A ilha de todos os sonhos

\\ Texto Maria Amélia Pires
\\ Fotografia ©Tetiaroa, The Brando

De cima, no meio do Pacífico, um anel de vegetação verde é debruado por areia branca e, no meio, como uma jóia, uma lagoa cintila, fundindo-se subtilmente na paleta azul do céu.

Tetiaroa foi o refúgio de Marlon Brando por mais de 30 anos, desde que filmou O Grande Motim, na década de 1960. O ator apaixonou-se não só pela ilha como também pela atriz taitiana Tarita Teriipaia com quem casou. Brando comprou a ilha em 1966 e fez dela o seu refúgio secreto. Na década de 1990, começou a idealizar um projeto para a construção de um resort, mas infelizmente faleceu e não chegou a ver o seu desejo concretizado. Mas conforme o sonho de Marlon Brando, em 2014, dez anos depois de sua partida, um luxuoso eco resort foi inaugurado e o seu nome não poderia ser outro: The Brando.

As palavras não têm força suficiente para descrever o atol Tetiaroa, um pedacinho de paraíso no arquipélago das Ilhas da Sociedade, no Taiti, Polinésia Francesa, onde há muitos séculos atrás chegaram os primeiros exploradores, guiados pelas estrelas. Agora chega-se num avião de oito passageiros, depois de um voo inesquecível de 20 minutos a partir do aeroporto internacional Fa'a'ā, em Papeete. De cima, no meio do Pacífico, um anel de vegetação verde é debruado por areia branca e, no meio, como uma jóia, uma lagoa cintila, fundindo-se subtilmente na paleta azul do céu. Além da sua beleza deslumbrante, Tetiaroa é um lugar de biodiversidade rara e um santuário natural para aves e vida marinha.

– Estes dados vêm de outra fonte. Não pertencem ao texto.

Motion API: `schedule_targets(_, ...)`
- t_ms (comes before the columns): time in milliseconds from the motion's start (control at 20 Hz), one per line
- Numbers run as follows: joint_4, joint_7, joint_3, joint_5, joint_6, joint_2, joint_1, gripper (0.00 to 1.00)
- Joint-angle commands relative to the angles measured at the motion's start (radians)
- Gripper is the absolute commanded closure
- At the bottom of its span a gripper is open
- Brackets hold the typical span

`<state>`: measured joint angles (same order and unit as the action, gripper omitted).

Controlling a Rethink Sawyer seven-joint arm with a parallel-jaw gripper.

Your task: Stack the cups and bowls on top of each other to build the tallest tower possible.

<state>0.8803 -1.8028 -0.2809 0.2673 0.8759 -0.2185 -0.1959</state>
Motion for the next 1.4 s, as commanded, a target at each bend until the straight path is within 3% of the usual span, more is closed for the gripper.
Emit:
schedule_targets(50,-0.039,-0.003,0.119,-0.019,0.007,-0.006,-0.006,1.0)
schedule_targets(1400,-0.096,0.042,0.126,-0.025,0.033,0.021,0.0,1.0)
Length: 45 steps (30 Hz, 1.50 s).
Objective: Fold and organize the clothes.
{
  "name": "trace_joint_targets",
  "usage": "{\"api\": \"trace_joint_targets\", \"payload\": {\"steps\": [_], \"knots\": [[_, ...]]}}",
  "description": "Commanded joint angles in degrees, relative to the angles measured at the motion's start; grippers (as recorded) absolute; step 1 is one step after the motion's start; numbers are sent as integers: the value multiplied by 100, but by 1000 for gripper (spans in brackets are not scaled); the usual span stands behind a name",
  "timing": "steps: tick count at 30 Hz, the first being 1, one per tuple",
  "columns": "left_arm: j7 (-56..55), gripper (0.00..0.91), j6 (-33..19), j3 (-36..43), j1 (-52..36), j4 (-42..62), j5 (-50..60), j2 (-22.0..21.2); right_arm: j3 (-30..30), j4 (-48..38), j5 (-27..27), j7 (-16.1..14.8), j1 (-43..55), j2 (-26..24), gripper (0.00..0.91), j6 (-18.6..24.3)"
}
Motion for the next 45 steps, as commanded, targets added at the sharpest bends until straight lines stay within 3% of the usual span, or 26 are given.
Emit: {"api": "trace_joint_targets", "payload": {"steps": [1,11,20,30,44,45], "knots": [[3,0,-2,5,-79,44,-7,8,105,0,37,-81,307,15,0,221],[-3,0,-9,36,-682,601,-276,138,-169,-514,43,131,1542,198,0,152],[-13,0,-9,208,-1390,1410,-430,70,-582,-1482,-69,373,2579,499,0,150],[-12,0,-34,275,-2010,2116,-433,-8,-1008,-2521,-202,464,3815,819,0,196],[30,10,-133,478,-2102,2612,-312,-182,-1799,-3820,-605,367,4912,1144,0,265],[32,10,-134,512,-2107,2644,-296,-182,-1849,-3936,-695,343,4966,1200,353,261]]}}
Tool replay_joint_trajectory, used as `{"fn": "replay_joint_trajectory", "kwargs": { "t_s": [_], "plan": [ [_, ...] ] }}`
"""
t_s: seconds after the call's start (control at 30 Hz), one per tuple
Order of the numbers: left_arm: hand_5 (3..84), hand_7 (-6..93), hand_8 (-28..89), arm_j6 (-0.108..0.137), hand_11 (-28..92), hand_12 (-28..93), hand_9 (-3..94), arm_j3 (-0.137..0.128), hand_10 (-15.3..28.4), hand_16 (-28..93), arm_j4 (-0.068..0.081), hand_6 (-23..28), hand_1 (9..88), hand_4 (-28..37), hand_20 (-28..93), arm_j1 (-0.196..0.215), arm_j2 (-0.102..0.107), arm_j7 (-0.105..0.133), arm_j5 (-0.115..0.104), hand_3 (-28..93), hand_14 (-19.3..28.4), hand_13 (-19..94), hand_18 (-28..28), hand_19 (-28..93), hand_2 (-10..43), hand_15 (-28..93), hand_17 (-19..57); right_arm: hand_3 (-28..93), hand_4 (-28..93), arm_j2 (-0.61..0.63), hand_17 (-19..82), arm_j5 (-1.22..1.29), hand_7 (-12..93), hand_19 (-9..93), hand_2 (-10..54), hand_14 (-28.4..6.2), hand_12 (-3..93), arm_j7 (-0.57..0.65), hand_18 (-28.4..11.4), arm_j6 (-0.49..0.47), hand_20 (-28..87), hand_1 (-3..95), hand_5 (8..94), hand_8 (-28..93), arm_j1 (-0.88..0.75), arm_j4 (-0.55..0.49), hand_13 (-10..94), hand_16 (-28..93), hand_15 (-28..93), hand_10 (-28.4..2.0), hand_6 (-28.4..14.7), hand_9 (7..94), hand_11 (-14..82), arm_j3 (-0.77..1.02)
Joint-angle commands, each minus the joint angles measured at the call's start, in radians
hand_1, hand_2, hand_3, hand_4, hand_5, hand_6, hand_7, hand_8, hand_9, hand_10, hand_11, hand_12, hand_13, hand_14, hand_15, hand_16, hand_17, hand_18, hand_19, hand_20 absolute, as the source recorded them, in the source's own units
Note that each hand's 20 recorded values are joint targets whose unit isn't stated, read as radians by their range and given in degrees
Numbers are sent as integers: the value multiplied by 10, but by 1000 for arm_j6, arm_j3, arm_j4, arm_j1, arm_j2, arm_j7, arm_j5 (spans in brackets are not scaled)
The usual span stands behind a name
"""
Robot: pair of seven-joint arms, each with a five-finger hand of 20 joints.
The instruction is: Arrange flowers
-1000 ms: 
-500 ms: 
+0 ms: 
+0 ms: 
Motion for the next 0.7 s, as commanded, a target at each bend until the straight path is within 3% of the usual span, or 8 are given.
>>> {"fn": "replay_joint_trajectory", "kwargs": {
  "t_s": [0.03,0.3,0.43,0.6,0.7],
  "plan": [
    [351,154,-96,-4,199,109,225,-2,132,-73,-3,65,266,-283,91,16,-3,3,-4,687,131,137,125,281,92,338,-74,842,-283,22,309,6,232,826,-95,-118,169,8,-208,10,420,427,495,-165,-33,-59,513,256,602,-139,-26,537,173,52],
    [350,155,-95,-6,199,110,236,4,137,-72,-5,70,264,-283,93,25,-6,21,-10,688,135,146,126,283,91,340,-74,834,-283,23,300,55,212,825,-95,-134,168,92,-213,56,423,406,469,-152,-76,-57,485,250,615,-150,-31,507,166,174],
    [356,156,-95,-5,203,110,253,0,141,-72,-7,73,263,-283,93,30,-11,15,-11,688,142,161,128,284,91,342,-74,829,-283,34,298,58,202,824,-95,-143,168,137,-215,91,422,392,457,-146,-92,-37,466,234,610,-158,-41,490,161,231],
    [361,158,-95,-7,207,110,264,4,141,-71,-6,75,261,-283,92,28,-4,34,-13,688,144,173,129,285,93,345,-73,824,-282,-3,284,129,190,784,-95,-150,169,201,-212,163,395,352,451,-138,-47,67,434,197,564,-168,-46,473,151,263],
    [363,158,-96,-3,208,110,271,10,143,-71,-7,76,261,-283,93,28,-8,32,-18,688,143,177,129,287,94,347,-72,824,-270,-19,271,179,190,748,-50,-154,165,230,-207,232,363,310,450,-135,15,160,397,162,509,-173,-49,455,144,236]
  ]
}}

No meio da natureza, quase imperceptíveis, existem 35 bungalows, de um, dois ou três quartos, decorados segundo um conceito rústico/chique. Do lado de fora, um deck com piscina privada, gazebo, banheira de hidromassagem a céu aberto e a praia privativa convidam a usufruir de um clima agradavelmente morno.

O The Brando, que funciona com o sistema all inclusive, serve o pequeno-almoço no o Beachcomber Café, com os olhares sobre o mar. Para almoçar, jantar ou tomar uma bebida, o resort oferece dois restaurantes com cozinha da polinésia (Beachcomber e Les Mutinés) e dois bares (Te Manu e o Bob's Bar). O cardápio do restaurante principal, o Les Mutinés, é assinado por Guy Martin, chef francês com duas estrelas Michelin.

Para além de duas lojas – uma onde se vendem peças de banho e tudo aquilo que poderá ser necessário numa viagem e outra onde se podem adquirir as tradicionais jóias com pérolas negras taitianas –, o resort possui um spa, o Varua Te Ora, localizado numa área reservada do atol, muito arborizada e de frente para um lago repleto de plantas aquáticas.

Quando os olhos se cansarem de olhar o infinito, stand up paddle, mergulho com snorkel, scooba diving, aulas de dança e música taitiana, cestaria, estamparia e um passeio de bicicleta (sempre disponíveis à porta de cada bungalows), ou de barco para conhecer as outras ilhas do atol, são algumas das muitas possibilidades.

«A minha mente está sempre calma quando me imagino sentado na minha ilha à noite. Se depender de mim, Tetiaroa permanecerá para sempre um lugar que lembra aos taitianos o que são e aquilo que foram há séculos atrás», disse um dia Marlon Brando.

Não dependeu do ator que Tetiaroa permanecesse fiel à sua natureza, mas dependeu dos seus herdeiros que permitiram que se construísse o The Brando com a condição de que fosse o mais ecológico possível. E assim foi!